ASD Support Groups Making Strides in Kentucky
Owensboro Autism Network, Family Safety Awareness Day
By Sandra Hammers and Whitney Logsdon
Owensboro Autism Network, Inc. is a newly founded support group based in Owensboro, Ky. Monthly support meetings and family events are held throughout the year. More recently, OAN hosted a Family Safety Awareness Day on July 12. At this event, all local emergency responders, Smart 911, CPR, bike helmet safety, car seat checks, Child Safety Kit, Owensboro Balloon Twisters and Owensboro Inflatable all came to support and share information with the families. This event was a huge success as our first public event, raising $143.00 to go towards the application fee for filing for our non-profit status. Please visit the new website at owensboroautismnetwork.org and like us on Facebook, www.facebook.com/OwensboroAutismNetwork!
Autism & Asperger Support Group of Bowling Green, AASBG
By Shelley Shepherd
Bowling Green is like a lot of small cities with a good amount of services for families living with autism, but no central avenue for families to navigate those resources. Bowling Green has a population of about 65,000 people. Our educational co-op (GRECC) is located here, and we also have Lifeskills which facilitates many services including Michelle P. waiver and First Steps for a 10 county area. We are also a college town with Western Kentucky University up on the hill. We have additional programs available through WKU as well.
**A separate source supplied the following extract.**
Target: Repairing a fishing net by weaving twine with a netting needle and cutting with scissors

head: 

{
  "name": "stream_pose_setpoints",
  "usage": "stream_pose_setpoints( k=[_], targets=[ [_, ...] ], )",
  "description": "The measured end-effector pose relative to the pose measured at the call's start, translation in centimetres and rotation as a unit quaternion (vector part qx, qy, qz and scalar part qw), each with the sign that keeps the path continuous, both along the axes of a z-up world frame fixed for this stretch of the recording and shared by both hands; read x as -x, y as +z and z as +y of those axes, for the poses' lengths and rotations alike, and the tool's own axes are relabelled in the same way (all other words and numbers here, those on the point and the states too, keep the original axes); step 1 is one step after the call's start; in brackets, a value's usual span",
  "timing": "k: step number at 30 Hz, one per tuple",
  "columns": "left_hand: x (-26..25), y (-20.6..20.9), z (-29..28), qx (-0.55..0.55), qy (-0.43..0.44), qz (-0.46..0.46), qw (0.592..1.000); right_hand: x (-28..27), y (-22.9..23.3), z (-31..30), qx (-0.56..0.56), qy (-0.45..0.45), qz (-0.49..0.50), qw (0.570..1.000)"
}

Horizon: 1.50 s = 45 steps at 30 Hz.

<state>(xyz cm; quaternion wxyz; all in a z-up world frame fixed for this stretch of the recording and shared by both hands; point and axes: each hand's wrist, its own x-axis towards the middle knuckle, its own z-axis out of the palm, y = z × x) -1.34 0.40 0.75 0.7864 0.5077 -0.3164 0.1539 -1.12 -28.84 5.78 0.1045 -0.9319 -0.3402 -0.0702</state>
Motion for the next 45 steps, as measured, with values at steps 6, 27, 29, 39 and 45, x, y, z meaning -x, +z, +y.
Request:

While we have a number of amazing resources, most agencies have functioned in isolation over the years. While schools and providers work with many of the same children, there has been little collaboration to help kids reach their goals.
Last fall, under the leadership of Amy Cooper-Puckett, the state asked for an Autism Task Force to be formed, and Bowling Green was chosen as a site for one of the groups to meet and assess local resources.
I help to provide leadership to our local parent support group (the Autism & Asperger Support Group of Bowling Green, AASBG) along with Dr. Elizabeth Sternberg, a pediatrician who is also an ADOS Evaluator connected to Graves Gilbert Clinic. We were both asked to join the task force, and we were delighted to see folks from Lifeskills, GRECC, CLiK, First Steps and WKU’s Clinical Education Complex willing to collaborate and eager to help problem solve for the growing number of children with autism in our community.
As we researched, like others across the state, we found gaps in services. A glaring problem we found was a lack of screening services. Most pediatricians are not doing autism specific screenings at well-child visits. Despite many other issues that came up, we felt that as a task force, we could plan a screener event where kids could come and get screened by professionals. This event was our attempt to bridge one of the many gaps we saw in local resources.
At that point, we brought in Lisa Murphy, Vicki Beach and Ericka Orndorff from WKU’s Renshaw Early Childhood Center, who had more experience doing this type of event. Our local Chick-fil-A was willing to let us take over one of their family nights in April during Autism Awareness Month. Several WKU students planned crafts and activities for kids who came, similar to those done on other family nights, and we had some local businesses donate door prizes for a drawing that parents who completed a screener could enter. Between WKU’s ECC and Sandy Hackbarth from Lifeskills, the screeners were made available. We used the PDDST-I and had a few MCHAT’s available for older children who came. We advertised we would screen children age 12 mths to five years old. Representatives from First Steps were on hand to answer questions for children in the birth to three age range.
We called the event “Autism Family Night” and we were delighted with the turn-out. Our professionals completed 27 screeners, and 23 of those children were referred for further testing. As families came in the door, they were looking for us. Many of them said they knew something was going on with their child, and hoped completing a screener would help them know if an autism spectrum disorder could be a factor. Our five professional screeners were busy screening and talking with families throughout the duration of the event.
While it is sad to see families go through the process of discovering their child has an ASD, it is also a relief to know that many of these kids would go on to get much needed help and support that they otherwise would not have gotten. Getting the kids and families connected allows them to navigate the still confusing and sometimes disconnected resources available. We can honestly say that in Bowling Green, we are a bit more connected now than we were a year ago, and we are so thankful.